▶ _WHAT IS BEING ASKED_
Copy the data below verbatim, leaving no line out.
[RECORDS FOR THIS TASK Boundary: Start]
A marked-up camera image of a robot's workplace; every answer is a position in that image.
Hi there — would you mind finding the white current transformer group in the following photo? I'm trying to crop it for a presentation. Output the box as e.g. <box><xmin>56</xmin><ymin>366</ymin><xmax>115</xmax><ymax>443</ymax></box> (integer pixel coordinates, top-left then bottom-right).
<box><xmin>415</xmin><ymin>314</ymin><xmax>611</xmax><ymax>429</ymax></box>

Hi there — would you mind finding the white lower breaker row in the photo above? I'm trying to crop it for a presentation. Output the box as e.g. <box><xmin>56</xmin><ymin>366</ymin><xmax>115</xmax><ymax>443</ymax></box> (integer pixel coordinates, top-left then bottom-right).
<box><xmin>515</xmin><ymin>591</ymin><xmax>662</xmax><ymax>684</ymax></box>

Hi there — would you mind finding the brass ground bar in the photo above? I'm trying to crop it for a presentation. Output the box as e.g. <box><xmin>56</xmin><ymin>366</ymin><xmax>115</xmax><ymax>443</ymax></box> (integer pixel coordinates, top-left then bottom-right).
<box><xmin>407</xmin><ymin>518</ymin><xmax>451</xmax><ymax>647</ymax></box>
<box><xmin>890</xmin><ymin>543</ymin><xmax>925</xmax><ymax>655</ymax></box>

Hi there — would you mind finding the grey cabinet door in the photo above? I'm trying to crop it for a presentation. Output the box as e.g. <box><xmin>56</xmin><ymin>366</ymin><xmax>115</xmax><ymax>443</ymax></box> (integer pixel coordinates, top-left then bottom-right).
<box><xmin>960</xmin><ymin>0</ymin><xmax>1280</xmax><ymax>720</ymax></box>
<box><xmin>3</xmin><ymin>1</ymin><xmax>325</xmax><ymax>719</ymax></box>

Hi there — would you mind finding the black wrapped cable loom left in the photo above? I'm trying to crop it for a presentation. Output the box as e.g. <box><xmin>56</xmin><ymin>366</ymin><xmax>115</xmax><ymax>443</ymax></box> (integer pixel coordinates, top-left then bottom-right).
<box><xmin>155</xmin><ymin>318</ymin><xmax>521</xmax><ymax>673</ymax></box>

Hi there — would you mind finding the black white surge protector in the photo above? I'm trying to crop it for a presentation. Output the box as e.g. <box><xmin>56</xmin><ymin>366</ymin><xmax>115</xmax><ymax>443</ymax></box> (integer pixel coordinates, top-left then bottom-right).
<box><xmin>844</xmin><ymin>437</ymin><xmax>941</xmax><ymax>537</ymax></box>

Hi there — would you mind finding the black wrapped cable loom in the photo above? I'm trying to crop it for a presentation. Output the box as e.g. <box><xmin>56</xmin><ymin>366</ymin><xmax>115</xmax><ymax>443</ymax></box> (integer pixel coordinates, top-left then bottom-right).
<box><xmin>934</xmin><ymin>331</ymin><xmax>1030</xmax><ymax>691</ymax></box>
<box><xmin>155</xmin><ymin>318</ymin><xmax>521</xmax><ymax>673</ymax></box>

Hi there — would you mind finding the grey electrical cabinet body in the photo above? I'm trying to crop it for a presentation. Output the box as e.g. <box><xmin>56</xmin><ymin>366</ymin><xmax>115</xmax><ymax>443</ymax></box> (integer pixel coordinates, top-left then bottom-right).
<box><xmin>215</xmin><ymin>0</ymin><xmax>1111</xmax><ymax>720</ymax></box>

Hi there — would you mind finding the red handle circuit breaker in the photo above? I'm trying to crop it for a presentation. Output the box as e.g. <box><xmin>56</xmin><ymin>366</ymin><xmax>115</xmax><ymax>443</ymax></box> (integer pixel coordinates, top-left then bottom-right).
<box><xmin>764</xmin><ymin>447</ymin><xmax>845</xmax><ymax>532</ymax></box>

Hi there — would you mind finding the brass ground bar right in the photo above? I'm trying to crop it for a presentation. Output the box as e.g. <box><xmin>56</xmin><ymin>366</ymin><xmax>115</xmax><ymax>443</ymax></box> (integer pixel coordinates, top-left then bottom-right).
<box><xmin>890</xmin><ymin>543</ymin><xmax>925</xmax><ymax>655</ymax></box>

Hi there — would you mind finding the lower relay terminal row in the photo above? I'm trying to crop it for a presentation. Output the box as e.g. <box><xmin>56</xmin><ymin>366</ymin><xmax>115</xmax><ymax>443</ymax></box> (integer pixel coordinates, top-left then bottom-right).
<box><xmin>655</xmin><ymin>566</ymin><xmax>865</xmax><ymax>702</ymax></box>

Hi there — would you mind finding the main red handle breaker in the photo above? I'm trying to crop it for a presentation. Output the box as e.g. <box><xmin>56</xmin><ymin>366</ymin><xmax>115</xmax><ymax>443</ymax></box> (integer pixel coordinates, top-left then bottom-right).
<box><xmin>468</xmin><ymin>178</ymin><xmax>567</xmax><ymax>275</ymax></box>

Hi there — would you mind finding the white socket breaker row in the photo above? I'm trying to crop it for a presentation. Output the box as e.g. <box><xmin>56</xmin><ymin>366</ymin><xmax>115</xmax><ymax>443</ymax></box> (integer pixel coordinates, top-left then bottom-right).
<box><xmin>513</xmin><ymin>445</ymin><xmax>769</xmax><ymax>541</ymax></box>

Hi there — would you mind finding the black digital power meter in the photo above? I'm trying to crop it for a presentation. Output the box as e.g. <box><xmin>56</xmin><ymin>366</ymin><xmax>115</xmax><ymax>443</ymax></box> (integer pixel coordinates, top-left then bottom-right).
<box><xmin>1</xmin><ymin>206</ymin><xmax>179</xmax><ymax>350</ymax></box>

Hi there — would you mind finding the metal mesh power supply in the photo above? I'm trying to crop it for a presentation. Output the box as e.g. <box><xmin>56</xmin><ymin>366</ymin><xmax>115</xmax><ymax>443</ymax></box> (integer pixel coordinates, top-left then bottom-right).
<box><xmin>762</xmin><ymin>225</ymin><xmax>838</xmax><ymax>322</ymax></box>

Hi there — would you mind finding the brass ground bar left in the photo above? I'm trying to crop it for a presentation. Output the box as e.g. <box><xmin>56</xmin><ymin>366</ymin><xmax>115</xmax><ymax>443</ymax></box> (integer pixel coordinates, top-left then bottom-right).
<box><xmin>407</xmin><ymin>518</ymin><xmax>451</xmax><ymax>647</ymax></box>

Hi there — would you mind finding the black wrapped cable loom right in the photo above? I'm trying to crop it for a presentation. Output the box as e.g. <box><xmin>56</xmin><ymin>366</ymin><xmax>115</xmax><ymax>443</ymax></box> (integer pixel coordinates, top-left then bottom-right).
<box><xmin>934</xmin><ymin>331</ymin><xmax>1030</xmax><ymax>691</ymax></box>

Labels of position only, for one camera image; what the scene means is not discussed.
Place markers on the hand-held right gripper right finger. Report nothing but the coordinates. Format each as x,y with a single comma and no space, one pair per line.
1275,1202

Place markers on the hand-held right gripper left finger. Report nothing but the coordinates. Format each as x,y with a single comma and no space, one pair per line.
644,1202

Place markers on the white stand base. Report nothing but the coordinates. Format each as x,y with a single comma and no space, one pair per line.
[RECORDS FOR THIS TASK Boundary: End]
▶ _FINAL ANSWER_
A marked-up camera image of a robot's workplace; every answer is a position in that image.
Hi there — would you mind finding the white current transformer group in the following photo? I'm trying to crop it for a presentation. Output the box as e.g. <box><xmin>56</xmin><ymin>366</ymin><xmax>115</xmax><ymax>443</ymax></box> (integer pixel coordinates, top-left then bottom-right).
<box><xmin>415</xmin><ymin>314</ymin><xmax>611</xmax><ymax>429</ymax></box>

Hi there — would you mind finding the white lower breaker row in the photo above? I'm trying to crop it for a presentation. Output the box as e.g. <box><xmin>56</xmin><ymin>366</ymin><xmax>115</xmax><ymax>443</ymax></box> (integer pixel coordinates, top-left then bottom-right).
<box><xmin>515</xmin><ymin>591</ymin><xmax>662</xmax><ymax>684</ymax></box>

Hi there — would you mind finding the brass ground bar in the photo above? I'm trying to crop it for a presentation. Output the box as e.g. <box><xmin>56</xmin><ymin>366</ymin><xmax>115</xmax><ymax>443</ymax></box> (integer pixel coordinates, top-left then bottom-right).
<box><xmin>407</xmin><ymin>518</ymin><xmax>451</xmax><ymax>647</ymax></box>
<box><xmin>890</xmin><ymin>543</ymin><xmax>925</xmax><ymax>655</ymax></box>

Hi there — would you mind finding the grey cabinet door in the photo above? I'm trying to crop it for a presentation. Output the box as e.g. <box><xmin>56</xmin><ymin>366</ymin><xmax>115</xmax><ymax>443</ymax></box> (integer pixel coordinates, top-left then bottom-right).
<box><xmin>960</xmin><ymin>0</ymin><xmax>1280</xmax><ymax>720</ymax></box>
<box><xmin>3</xmin><ymin>1</ymin><xmax>325</xmax><ymax>719</ymax></box>

Hi there — would you mind finding the black wrapped cable loom left in the photo above? I'm trying to crop it for a presentation. Output the box as e.g. <box><xmin>56</xmin><ymin>366</ymin><xmax>115</xmax><ymax>443</ymax></box> (integer pixel coordinates, top-left then bottom-right).
<box><xmin>155</xmin><ymin>318</ymin><xmax>521</xmax><ymax>673</ymax></box>

Hi there — would you mind finding the black white surge protector in the photo above? I'm trying to crop it for a presentation. Output the box as e.g. <box><xmin>56</xmin><ymin>366</ymin><xmax>115</xmax><ymax>443</ymax></box> (integer pixel coordinates, top-left then bottom-right).
<box><xmin>844</xmin><ymin>437</ymin><xmax>941</xmax><ymax>537</ymax></box>

Hi there — would you mind finding the black wrapped cable loom in the photo above? I'm trying to crop it for a presentation. Output the box as e.g. <box><xmin>56</xmin><ymin>366</ymin><xmax>115</xmax><ymax>443</ymax></box> (integer pixel coordinates, top-left then bottom-right).
<box><xmin>934</xmin><ymin>331</ymin><xmax>1030</xmax><ymax>691</ymax></box>
<box><xmin>155</xmin><ymin>318</ymin><xmax>521</xmax><ymax>673</ymax></box>

Hi there — would you mind finding the grey electrical cabinet body in the photo above? I'm trying to crop it for a presentation. Output the box as e.g. <box><xmin>56</xmin><ymin>366</ymin><xmax>115</xmax><ymax>443</ymax></box> (integer pixel coordinates, top-left then bottom-right).
<box><xmin>215</xmin><ymin>0</ymin><xmax>1111</xmax><ymax>720</ymax></box>

Hi there — would you mind finding the red handle circuit breaker in the photo above? I'm trying to crop it for a presentation. Output the box as e.g. <box><xmin>56</xmin><ymin>366</ymin><xmax>115</xmax><ymax>443</ymax></box> (integer pixel coordinates, top-left then bottom-right).
<box><xmin>764</xmin><ymin>447</ymin><xmax>845</xmax><ymax>532</ymax></box>

Hi there — would you mind finding the brass ground bar right in the photo above? I'm trying to crop it for a presentation. Output the box as e.g. <box><xmin>56</xmin><ymin>366</ymin><xmax>115</xmax><ymax>443</ymax></box> (integer pixel coordinates, top-left then bottom-right).
<box><xmin>890</xmin><ymin>543</ymin><xmax>925</xmax><ymax>655</ymax></box>

Hi there — would you mind finding the lower relay terminal row in the photo above? I'm trying to crop it for a presentation. Output the box as e.g. <box><xmin>56</xmin><ymin>366</ymin><xmax>115</xmax><ymax>443</ymax></box> (integer pixel coordinates, top-left then bottom-right).
<box><xmin>655</xmin><ymin>566</ymin><xmax>865</xmax><ymax>702</ymax></box>

Hi there — would you mind finding the main red handle breaker in the photo above? I'm trying to crop it for a presentation. Output the box as e.g. <box><xmin>56</xmin><ymin>366</ymin><xmax>115</xmax><ymax>443</ymax></box> (integer pixel coordinates, top-left then bottom-right).
<box><xmin>468</xmin><ymin>178</ymin><xmax>567</xmax><ymax>275</ymax></box>

Hi there — would you mind finding the white socket breaker row in the photo above? I'm trying to crop it for a presentation. Output the box as e.g. <box><xmin>56</xmin><ymin>366</ymin><xmax>115</xmax><ymax>443</ymax></box> (integer pixel coordinates, top-left then bottom-right).
<box><xmin>513</xmin><ymin>445</ymin><xmax>769</xmax><ymax>541</ymax></box>

Hi there — would you mind finding the black digital power meter in the photo above? I'm trying to crop it for a presentation. Output the box as e.g. <box><xmin>56</xmin><ymin>366</ymin><xmax>115</xmax><ymax>443</ymax></box> (integer pixel coordinates, top-left then bottom-right).
<box><xmin>1</xmin><ymin>206</ymin><xmax>179</xmax><ymax>350</ymax></box>

Hi there — would you mind finding the metal mesh power supply in the photo above? I'm trying to crop it for a presentation. Output the box as e.g. <box><xmin>56</xmin><ymin>366</ymin><xmax>115</xmax><ymax>443</ymax></box> (integer pixel coordinates, top-left then bottom-right).
<box><xmin>762</xmin><ymin>225</ymin><xmax>838</xmax><ymax>322</ymax></box>

Hi there — would you mind finding the brass ground bar left in the photo above? I'm trying to crop it for a presentation. Output the box as e.g. <box><xmin>56</xmin><ymin>366</ymin><xmax>115</xmax><ymax>443</ymax></box> (integer pixel coordinates, top-left then bottom-right).
<box><xmin>407</xmin><ymin>518</ymin><xmax>451</xmax><ymax>647</ymax></box>

Hi there — would you mind finding the black wrapped cable loom right in the photo above? I'm trying to crop it for a presentation. Output the box as e.g. <box><xmin>56</xmin><ymin>366</ymin><xmax>115</xmax><ymax>443</ymax></box> (integer pixel coordinates, top-left then bottom-right).
<box><xmin>934</xmin><ymin>331</ymin><xmax>1030</xmax><ymax>691</ymax></box>

Labels of position only, for one camera image; what the scene means is not discussed.
Place markers on the hand-held right gripper right finger. Report nothing but the coordinates. Format each as x,y with a single comma and no space, one pair per line.
1275,1202

Place markers on the hand-held right gripper left finger. Report nothing but the coordinates. Format each as x,y with a single comma and no space, one pair per line.
644,1202

Place markers on the white stand base. Report nothing but the coordinates. Format each as x,y with a single comma and no space, one pair per line.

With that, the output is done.